**PROBLEM DESCRIPTION:** Copy exactly the lines of the data below that run from the line holding "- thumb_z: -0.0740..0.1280" through the line holding "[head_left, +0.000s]", both ends included.

********************

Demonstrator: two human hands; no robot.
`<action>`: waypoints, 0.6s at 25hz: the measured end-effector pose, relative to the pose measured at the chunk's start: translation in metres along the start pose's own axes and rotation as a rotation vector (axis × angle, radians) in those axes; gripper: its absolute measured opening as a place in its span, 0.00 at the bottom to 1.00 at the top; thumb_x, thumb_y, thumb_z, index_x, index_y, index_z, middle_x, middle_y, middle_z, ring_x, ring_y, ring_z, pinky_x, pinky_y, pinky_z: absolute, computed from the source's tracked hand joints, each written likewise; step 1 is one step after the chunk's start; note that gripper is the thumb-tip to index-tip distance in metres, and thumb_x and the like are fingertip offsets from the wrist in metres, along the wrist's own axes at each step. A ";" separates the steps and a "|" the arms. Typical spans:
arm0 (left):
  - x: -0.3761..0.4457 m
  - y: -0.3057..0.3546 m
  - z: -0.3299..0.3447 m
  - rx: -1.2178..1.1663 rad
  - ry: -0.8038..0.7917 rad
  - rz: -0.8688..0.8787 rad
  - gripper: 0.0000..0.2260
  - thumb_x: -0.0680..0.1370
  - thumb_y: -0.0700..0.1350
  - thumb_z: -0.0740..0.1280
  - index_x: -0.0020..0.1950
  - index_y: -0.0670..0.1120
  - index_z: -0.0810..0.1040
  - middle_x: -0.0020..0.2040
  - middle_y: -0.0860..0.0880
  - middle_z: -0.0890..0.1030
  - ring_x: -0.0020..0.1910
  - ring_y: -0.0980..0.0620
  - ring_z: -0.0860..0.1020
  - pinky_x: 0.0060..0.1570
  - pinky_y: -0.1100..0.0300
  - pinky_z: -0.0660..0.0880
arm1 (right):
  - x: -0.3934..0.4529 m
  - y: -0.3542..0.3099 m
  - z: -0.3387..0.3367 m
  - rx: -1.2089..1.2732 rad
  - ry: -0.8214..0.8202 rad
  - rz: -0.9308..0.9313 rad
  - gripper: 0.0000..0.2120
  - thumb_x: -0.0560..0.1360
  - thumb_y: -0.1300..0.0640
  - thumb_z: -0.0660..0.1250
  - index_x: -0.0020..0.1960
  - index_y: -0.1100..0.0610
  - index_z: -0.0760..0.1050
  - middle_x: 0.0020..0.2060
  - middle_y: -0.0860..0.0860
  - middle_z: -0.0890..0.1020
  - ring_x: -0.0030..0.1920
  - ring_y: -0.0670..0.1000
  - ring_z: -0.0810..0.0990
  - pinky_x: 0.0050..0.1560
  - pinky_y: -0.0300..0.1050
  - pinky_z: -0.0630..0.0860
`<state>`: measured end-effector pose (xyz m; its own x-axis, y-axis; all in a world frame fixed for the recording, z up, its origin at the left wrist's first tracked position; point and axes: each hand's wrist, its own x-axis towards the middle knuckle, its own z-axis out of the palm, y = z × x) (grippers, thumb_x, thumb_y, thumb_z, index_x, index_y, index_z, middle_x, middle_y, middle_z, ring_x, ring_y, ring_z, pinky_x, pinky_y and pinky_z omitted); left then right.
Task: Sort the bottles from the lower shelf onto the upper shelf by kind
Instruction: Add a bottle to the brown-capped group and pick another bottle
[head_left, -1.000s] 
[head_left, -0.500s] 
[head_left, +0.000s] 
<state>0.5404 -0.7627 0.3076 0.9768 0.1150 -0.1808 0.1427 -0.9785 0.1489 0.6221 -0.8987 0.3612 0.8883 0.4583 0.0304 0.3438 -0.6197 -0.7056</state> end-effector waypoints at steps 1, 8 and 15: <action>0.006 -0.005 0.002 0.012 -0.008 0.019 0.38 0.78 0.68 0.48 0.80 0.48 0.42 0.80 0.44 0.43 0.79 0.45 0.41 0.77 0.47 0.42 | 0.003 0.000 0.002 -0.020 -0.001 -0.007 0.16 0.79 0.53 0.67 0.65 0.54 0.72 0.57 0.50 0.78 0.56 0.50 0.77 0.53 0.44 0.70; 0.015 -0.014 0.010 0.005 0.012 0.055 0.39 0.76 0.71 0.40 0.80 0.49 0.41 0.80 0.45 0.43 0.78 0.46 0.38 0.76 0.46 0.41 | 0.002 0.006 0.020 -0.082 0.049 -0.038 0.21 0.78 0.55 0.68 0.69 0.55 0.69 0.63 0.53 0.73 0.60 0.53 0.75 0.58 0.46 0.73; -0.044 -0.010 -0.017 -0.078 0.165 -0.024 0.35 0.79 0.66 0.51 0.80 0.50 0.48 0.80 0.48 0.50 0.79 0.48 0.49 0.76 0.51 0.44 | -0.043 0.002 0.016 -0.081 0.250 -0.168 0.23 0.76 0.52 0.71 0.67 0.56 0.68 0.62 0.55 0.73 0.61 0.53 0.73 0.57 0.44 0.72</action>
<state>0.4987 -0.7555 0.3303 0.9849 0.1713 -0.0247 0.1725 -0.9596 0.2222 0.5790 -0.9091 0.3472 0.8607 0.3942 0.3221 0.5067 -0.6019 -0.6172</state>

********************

**TASK SOLUTION:**
  - thumb_z: -0.0740..0.1280
  - index_x: -0.0020..0.1950
  - index_y: -0.0670..0.1120
  - index_z: -0.0810..0.1040
  - middle_x: -0.0020..0.2040
  - middle_y: -0.0860..0.0880
  - middle_z: -0.0890..0.1030
  - ring_x: -0.0020..0.1910
  - ring_y: -0.0980..0.0620
  - ring_z: -0.0860..0.1020
  - pinky_x: 0.0060..0.1570
  - pinky_y: -0.1100..0.0300
  - pinky_z: -0.0660..0.0880
arm1 (right):
  - x: -0.3934..0.4529 m
  - y: -0.3542..0.3099 m
  - z: -0.3387..0.3367 m
  - rx: -1.2089..1.2732 rad
  - ry: -0.8214..0.8202 rad
  - rz: -0.9308..0.9313 rad
  - gripper: 0.0000..0.2120
  - thumb_x: -0.0560..0.1360
  - thumb_y: -0.1300..0.0640
  - thumb_z: -0.0660..0.1250
  - index_x: -0.0020..0.1960
  - index_y: -0.1100..0.0610
  - index_z: -0.0760..0.1050
  - middle_x: 0.0020..0.2060
  - middle_y: -0.0860..0.0860
  - middle_z: -0.0890..0.1020
  - ring_x: -0.0030..0.1920
  - ring_y: -0.0670..0.1000
  - ring_z: -0.0810..0.0990
  - pinky_x: 0.0050..0.1560
  - pinky_y: -0.0300..0.1050
  - pinky_z: -0.0630..0.0860
`<state>`: measured end-effector pose (xyz m; its own x-axis, y-axis; all in a world frame fixed for the recording, z up, its origin at the left wrist's first tracked position; point and axes: each hand's wrist, its own x-axis towards the middle knuckle, its own z-axis out of the palm, y = z × x) (grippers, thumb_x, thumb_y, thumb_z, index_x, index_y, index_z, middle_x, middle_y, middle_z, ring_x, ring_y, ring_z, pinky_x, pinky_y and pinky_z omitted); left then right.
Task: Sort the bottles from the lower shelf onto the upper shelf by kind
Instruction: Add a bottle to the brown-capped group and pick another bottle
[head_left, -1.000s] 
[head_left, -0.500s] 
[head_left, +0.000s] 

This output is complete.